EXERCISE GOAL -
What do the lines say from the start of the entries through the one containing "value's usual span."? Repeat them exactly.

EXCERPTED DATA -
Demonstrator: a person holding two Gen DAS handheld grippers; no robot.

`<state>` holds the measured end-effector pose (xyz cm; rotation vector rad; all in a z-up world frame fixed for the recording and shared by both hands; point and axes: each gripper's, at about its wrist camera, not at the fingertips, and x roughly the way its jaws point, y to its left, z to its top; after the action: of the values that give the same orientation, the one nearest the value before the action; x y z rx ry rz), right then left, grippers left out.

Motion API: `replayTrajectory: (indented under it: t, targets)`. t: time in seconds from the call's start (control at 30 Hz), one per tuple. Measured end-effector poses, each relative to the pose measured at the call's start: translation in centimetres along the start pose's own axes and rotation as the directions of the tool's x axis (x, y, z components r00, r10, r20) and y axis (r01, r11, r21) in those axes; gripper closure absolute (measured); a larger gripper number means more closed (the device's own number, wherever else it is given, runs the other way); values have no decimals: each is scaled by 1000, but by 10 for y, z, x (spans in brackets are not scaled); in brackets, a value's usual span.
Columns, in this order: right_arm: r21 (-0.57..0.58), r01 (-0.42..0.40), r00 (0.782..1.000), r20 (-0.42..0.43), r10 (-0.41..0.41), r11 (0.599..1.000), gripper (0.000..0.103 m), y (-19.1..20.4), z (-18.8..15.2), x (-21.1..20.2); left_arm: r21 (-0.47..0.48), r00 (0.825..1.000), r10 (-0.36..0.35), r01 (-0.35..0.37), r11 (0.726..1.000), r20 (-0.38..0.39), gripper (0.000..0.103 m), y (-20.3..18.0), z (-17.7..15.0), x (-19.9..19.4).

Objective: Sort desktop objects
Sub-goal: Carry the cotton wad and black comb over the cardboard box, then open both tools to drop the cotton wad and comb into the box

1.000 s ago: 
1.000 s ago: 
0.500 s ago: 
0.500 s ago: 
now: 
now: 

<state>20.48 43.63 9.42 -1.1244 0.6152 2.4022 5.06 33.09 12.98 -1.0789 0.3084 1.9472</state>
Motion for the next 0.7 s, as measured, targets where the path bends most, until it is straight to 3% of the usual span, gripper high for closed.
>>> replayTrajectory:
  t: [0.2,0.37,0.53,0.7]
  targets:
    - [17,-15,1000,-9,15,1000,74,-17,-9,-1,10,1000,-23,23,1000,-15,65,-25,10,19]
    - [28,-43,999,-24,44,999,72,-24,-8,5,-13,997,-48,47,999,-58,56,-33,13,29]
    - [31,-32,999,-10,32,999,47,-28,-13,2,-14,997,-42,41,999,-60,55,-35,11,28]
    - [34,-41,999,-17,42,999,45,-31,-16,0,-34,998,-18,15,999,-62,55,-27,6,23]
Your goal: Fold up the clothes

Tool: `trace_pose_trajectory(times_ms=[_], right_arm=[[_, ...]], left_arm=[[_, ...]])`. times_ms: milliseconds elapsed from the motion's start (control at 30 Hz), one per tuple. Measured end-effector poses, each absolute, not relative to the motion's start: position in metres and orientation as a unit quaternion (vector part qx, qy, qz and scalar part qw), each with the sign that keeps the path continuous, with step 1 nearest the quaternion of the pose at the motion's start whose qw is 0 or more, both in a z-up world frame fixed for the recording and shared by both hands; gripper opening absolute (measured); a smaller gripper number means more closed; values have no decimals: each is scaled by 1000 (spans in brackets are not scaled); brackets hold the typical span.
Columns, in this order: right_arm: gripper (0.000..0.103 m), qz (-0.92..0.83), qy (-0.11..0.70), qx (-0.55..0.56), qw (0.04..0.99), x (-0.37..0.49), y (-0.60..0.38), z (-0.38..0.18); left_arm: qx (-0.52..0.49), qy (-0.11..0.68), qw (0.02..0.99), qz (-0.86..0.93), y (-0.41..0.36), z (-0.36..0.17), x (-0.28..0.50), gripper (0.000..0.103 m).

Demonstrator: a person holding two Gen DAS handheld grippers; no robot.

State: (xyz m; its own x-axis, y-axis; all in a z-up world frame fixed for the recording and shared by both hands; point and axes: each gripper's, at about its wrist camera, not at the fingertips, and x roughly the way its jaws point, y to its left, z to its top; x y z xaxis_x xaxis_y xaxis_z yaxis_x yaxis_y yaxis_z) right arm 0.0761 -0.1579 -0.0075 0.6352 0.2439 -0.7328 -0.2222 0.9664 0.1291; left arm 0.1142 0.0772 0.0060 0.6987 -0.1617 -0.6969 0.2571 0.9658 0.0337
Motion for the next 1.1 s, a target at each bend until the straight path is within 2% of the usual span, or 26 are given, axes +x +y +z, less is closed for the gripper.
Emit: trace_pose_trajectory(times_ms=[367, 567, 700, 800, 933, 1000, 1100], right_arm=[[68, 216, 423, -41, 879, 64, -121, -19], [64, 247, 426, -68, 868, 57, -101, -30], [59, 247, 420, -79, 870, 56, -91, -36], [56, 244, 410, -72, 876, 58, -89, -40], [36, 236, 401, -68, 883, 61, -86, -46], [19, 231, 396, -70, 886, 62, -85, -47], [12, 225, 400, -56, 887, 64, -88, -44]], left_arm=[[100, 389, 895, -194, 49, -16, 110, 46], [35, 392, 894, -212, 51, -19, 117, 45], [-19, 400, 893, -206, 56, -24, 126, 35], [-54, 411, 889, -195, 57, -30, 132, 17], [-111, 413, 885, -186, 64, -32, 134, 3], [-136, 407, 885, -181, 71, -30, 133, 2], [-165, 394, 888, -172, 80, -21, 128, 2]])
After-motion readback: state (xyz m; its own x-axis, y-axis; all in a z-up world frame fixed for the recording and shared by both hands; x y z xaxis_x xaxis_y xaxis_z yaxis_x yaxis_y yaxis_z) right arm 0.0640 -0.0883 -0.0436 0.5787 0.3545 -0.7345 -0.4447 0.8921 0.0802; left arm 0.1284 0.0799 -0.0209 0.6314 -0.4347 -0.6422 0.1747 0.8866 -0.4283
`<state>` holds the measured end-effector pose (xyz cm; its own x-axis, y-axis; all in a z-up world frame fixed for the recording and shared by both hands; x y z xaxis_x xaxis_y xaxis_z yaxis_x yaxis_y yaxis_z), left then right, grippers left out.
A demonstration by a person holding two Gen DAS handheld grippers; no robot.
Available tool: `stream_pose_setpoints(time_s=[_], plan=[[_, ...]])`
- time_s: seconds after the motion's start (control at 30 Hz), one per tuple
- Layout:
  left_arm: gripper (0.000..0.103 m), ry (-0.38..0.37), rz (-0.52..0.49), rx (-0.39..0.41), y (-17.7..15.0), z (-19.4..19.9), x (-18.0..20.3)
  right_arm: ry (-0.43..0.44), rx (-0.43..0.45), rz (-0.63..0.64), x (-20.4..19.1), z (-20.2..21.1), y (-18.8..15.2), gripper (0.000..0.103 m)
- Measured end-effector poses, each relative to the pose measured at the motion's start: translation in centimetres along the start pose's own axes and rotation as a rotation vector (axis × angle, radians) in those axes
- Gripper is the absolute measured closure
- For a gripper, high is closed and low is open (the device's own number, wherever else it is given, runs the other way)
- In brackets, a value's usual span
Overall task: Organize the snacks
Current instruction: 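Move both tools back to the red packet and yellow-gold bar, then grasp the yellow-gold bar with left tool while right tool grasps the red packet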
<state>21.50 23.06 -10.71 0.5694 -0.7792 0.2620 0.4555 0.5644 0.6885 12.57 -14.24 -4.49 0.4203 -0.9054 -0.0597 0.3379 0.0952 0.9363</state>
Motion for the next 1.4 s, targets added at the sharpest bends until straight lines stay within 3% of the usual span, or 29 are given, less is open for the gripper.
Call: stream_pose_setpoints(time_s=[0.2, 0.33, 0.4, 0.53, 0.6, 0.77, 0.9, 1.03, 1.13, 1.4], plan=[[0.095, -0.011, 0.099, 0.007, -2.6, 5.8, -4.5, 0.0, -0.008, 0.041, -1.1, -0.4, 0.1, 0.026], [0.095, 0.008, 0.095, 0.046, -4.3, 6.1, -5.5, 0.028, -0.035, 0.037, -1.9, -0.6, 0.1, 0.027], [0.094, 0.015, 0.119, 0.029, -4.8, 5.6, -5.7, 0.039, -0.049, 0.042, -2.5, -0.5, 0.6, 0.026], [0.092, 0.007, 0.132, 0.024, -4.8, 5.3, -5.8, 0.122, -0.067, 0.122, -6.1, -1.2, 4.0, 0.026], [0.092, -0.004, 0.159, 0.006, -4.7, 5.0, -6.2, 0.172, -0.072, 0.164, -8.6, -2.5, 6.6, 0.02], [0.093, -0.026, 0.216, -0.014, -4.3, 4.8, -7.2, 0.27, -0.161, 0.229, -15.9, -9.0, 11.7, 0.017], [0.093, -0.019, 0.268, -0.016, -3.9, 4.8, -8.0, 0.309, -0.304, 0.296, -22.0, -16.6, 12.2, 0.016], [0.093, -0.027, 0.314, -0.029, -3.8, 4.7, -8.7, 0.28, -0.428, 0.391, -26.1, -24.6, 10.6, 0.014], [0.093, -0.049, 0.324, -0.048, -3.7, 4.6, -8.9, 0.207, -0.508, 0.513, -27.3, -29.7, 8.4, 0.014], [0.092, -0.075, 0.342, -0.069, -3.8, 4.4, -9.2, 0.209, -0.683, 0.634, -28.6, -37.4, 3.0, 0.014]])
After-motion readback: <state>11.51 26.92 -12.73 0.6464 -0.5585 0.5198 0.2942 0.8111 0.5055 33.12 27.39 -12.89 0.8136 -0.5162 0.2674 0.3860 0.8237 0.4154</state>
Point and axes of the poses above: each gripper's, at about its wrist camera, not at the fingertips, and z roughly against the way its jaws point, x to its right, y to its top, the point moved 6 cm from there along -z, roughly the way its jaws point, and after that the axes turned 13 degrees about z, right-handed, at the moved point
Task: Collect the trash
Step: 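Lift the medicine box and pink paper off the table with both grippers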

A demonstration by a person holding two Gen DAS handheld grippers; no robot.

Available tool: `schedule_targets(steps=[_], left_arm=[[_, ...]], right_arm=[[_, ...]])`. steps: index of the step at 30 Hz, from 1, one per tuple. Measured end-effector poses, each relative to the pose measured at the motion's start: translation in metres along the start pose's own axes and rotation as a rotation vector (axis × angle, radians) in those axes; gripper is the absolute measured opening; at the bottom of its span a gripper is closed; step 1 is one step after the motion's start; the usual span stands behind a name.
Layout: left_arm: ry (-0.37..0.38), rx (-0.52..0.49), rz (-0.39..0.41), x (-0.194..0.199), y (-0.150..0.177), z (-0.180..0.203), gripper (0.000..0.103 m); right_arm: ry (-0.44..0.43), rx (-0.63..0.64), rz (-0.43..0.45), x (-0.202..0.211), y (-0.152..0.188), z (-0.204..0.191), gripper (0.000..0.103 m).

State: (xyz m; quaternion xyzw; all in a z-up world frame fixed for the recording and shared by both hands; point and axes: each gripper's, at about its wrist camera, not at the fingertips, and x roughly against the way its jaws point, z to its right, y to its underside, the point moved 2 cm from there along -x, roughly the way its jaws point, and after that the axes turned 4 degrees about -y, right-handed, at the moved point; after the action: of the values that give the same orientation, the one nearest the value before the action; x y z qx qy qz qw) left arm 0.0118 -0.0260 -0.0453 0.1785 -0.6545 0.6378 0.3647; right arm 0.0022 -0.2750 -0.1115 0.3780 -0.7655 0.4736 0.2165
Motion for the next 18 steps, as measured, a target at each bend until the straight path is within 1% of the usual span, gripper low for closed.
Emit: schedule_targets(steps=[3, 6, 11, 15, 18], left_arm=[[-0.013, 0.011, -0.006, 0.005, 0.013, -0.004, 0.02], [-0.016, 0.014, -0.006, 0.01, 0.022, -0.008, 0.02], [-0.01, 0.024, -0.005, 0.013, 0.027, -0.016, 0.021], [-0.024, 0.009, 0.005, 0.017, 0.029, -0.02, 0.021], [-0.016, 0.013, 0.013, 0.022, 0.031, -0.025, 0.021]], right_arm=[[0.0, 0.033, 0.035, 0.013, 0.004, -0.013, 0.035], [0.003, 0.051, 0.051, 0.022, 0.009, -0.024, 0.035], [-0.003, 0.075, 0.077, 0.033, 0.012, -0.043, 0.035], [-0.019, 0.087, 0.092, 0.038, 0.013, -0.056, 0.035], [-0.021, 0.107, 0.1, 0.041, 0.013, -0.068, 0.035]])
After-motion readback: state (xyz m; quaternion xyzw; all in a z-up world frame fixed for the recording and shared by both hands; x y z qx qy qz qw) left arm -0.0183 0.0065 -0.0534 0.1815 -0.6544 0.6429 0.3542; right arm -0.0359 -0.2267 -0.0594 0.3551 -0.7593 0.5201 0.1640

RESULT -
Demonstrator: a person holding two Gen DAS handheld grippers; no robot.

`<state>` holds the measured end-effector pose (xyz cm; rotation vector rad; all in a z-up world frame fixed for the recording and shared by both hands; point and axes: each gripper's, at about its wrist camera, not at the fingertips, and x roughly the way its jaws point, y to its left, z to its top; after the action: of the values that give the same orientation, the one nearest the value before the action; x y z rx ry rz), right then left, grippers left out.

Motion API: `replayTrajectory: (indented under it: t, targets)`. t: time in seconds from the call's start (control at 30 Hz), one per tuple. Measured end-effector poses, each relative to the pose measured at the call's start: translation in centimetres along the start pose's own axes and rotation as the directions of the tool's x axis (x, y, z components r00, r10, r20) and y axis (r01, r11, r21) in those axes; gripper closure absolute (measured); a larger gripper number means more closed (the device's own number, wherever else it is given, runs the other way); values have no decimals: each is scaled by 1000, but by 10 for y, z, x (spans in brackets are not scaled); in brackets, a value's usual span.

The answer has been written out completely.